According to sources familiar with the matter, this move was part of a broader effort to make the organisation leaner and more efficient. The affected staff represented around 2–3 per cent of Flipkart’s total workforce, which numbered approximately 30,000 at the time of the exercise.
Why Flipkart Took This Step
The e-commerce sector has seen growing pressure to balance rapid growth with cost control and profitability. Flipkart, which has expanded aggressively over the years, faced challenges related to funding, competitive pricing pressures, and investor expectations. The performance review and subsequent exits were reportedly part of a push to tighten operations and focus on achieving long-term sustainability.
Company leadership described the process not as a layoff but as a structured performance evaluation. Employees were assessed through the company’s internal review system, and those who were unable to meet clearly defined performance benchmarks even after support and improvement plans were encouraged to explore opportunities outside the company.
Industry Context
This type of performance-driven job separation is not unique to Flipkart.

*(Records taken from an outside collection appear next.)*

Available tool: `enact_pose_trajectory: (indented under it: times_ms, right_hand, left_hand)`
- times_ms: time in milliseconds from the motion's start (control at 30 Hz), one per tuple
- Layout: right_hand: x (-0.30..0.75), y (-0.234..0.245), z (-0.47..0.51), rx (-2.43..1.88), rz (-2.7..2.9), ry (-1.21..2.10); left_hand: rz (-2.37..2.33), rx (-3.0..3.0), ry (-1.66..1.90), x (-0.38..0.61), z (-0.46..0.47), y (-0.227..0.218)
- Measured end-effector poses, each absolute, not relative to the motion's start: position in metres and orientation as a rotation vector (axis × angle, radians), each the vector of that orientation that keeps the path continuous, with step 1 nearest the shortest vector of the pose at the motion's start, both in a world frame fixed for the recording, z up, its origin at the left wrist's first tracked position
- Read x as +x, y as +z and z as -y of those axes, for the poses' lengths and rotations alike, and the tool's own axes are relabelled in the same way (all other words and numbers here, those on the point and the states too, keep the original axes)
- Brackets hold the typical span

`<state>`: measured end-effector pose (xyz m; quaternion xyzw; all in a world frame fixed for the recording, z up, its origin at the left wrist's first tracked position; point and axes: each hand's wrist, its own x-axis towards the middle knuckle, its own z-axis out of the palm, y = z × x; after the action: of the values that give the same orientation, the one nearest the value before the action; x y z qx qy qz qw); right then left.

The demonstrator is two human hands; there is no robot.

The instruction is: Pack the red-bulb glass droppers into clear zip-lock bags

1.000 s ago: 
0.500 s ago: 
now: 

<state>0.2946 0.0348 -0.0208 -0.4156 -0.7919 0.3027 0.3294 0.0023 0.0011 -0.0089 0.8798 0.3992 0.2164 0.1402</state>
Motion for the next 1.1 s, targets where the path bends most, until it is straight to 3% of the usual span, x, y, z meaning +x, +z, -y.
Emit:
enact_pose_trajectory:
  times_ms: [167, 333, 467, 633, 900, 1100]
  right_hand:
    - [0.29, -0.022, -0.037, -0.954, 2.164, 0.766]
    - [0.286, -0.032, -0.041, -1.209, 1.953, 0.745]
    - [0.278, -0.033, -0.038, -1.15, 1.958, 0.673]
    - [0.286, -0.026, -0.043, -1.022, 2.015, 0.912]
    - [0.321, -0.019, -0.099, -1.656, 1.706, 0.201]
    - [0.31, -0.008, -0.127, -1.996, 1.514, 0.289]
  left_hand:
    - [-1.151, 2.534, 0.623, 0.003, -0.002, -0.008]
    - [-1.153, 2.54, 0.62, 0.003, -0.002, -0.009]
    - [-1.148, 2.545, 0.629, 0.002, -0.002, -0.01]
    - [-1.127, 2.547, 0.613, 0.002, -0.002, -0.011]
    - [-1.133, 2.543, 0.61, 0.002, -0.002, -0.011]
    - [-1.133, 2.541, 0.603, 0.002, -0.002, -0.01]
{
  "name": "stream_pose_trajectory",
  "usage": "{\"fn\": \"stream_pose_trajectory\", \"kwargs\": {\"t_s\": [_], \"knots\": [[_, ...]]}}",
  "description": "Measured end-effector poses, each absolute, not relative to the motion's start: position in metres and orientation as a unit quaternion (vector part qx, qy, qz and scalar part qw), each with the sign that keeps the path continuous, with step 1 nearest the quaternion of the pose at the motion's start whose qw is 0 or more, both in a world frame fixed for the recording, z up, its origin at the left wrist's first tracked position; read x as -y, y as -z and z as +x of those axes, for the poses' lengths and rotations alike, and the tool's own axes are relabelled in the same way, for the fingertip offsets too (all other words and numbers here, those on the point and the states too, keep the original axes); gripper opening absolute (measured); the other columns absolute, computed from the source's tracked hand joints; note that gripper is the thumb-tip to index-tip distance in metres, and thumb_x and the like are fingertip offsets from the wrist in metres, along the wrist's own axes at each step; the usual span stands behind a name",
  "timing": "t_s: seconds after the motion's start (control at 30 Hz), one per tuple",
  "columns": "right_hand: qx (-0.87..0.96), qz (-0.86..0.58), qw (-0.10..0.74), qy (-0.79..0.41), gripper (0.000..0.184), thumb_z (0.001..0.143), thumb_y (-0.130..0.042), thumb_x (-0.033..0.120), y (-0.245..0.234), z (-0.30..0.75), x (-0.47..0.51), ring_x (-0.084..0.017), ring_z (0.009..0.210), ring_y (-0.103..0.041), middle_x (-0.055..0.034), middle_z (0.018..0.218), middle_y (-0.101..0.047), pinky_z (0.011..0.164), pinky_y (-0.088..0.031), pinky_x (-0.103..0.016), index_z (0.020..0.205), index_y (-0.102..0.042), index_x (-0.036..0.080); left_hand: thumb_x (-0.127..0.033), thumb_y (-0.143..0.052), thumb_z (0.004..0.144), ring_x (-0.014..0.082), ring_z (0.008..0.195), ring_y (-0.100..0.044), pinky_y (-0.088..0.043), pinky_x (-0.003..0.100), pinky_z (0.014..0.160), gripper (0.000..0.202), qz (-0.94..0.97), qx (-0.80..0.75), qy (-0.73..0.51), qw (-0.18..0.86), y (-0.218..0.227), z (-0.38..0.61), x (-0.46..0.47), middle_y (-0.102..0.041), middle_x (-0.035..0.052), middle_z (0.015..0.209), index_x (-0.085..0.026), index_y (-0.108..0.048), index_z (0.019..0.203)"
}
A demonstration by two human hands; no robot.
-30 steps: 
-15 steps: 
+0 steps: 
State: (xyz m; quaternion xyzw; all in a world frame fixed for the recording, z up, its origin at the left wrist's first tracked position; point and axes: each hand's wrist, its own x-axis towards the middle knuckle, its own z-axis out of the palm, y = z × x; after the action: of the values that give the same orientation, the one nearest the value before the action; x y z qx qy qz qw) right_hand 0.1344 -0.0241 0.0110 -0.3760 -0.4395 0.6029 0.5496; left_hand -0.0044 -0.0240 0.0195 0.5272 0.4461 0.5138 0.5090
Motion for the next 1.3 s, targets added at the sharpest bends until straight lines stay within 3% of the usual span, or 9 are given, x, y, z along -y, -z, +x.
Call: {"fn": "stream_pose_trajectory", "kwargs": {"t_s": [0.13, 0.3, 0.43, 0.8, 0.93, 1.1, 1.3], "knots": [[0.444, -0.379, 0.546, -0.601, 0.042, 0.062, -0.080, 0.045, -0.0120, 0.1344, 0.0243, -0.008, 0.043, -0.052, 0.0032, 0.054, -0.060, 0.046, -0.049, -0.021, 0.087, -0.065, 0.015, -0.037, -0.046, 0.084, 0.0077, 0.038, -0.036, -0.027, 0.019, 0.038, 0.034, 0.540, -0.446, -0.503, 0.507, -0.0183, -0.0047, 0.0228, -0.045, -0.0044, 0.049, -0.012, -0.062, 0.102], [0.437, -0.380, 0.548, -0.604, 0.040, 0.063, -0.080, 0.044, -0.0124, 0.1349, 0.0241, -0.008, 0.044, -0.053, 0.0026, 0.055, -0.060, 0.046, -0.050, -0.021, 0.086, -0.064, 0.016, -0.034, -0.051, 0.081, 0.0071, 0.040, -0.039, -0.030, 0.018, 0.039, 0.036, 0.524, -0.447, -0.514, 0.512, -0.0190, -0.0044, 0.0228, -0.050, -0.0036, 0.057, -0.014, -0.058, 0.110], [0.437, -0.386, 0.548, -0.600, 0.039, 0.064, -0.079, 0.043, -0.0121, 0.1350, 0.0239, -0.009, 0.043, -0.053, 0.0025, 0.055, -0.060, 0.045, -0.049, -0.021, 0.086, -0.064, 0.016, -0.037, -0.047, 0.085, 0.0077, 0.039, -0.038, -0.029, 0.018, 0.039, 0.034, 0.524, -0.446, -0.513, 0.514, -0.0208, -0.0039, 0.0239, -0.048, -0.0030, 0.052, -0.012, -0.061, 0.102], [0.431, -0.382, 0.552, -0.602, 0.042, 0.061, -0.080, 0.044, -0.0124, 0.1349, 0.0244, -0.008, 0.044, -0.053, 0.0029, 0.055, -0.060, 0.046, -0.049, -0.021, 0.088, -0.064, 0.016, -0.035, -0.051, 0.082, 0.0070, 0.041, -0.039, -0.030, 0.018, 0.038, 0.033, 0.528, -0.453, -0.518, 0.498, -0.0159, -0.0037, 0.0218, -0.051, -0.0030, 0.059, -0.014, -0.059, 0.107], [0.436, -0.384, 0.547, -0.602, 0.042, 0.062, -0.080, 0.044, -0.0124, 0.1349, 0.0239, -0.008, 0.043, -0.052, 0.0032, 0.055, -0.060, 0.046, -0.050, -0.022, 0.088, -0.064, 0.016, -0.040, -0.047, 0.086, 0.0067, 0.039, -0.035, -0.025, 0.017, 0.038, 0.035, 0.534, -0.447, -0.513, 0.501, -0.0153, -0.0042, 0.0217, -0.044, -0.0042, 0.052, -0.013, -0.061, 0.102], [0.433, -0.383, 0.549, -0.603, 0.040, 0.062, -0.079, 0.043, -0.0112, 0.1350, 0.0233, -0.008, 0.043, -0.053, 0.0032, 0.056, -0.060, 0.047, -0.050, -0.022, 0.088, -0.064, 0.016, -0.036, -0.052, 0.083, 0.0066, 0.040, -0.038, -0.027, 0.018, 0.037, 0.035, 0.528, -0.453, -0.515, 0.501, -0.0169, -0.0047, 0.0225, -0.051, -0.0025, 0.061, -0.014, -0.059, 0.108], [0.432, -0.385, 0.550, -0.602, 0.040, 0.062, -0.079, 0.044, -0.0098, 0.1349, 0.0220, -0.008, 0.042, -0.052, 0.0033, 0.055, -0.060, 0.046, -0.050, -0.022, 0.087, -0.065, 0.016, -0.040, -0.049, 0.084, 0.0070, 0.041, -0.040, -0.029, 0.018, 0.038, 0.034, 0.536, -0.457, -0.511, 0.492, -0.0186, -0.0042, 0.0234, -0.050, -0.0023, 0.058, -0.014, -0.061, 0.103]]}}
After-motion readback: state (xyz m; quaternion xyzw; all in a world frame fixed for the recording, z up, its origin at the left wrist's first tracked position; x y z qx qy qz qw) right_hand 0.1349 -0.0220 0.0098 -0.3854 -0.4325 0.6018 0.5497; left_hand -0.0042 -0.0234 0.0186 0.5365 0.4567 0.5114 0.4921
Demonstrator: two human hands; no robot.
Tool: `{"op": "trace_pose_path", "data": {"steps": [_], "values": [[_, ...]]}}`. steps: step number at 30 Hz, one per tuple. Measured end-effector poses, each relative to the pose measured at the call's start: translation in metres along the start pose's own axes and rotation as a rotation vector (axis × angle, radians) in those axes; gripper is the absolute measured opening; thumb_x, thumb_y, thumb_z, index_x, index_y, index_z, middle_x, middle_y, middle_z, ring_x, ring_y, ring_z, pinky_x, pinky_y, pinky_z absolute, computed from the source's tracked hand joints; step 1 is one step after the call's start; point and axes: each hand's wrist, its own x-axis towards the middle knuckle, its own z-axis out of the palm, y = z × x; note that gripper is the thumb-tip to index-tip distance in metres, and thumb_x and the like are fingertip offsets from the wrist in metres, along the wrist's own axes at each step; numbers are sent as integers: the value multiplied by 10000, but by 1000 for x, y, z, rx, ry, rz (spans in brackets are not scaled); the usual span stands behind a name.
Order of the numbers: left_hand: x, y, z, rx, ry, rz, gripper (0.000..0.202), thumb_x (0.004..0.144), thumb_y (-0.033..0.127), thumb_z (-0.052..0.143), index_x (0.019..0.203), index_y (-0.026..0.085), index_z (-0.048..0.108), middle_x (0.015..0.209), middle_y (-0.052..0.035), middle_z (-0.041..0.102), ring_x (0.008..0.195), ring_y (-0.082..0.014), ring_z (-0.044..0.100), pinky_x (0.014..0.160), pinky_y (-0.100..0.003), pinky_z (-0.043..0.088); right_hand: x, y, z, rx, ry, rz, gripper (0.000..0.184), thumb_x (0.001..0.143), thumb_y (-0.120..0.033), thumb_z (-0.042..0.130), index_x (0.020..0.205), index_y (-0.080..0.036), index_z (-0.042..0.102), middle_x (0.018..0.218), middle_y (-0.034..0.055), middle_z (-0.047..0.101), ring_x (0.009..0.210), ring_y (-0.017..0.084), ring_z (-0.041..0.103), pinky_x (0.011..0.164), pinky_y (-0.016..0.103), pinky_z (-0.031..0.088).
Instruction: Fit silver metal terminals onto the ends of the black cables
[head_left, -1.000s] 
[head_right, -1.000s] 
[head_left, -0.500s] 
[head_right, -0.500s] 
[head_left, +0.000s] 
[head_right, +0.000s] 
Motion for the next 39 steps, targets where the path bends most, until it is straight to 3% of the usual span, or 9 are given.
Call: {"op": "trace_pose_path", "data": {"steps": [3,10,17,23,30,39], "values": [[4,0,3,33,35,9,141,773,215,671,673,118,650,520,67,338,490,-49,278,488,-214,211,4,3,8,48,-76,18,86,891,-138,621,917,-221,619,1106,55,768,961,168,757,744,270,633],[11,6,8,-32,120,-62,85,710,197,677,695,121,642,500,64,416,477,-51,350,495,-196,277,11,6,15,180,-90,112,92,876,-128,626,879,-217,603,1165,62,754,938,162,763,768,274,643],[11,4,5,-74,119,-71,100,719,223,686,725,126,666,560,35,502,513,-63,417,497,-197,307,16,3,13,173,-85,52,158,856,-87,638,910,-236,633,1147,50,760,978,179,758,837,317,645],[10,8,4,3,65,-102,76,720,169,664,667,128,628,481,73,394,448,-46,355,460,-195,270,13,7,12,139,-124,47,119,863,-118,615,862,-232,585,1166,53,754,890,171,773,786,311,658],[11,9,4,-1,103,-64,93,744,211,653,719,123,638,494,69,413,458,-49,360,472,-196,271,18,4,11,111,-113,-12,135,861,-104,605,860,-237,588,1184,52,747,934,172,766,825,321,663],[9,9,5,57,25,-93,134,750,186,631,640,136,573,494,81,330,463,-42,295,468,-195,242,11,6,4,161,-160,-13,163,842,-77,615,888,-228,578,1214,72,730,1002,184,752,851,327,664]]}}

Many high-growth internet and technology firms periodically review employee contributions to align their workforce with strategic goals. Flipkart’s management characterised the action as a routine organisational refinement rather than a reflection of business weakness.
Compared with a few years earlier, when the company had rarely undertaken significant reductions, the recent move marked a noticeable shift as the online retail environment matured and investor interest increasingly emphasised efficiency and profitability over sheer expansion.
Impact and Reactions
The decision garnered mixed reactions. Supporters viewed it as a necessary step toward operational discipline, while critics argued that branding departing employees as “underperformers” could be insensitive and potentially harm morale. Some industry commentators highlighted the importance of fair evaluation practices and transparent communication when undertaking such workforce adjustments.
Overall, this development underscored the changing dynamics in India’s e-commerce landscape, where companies are refining strategies to remain competitive and financially viable in a challenging market environment.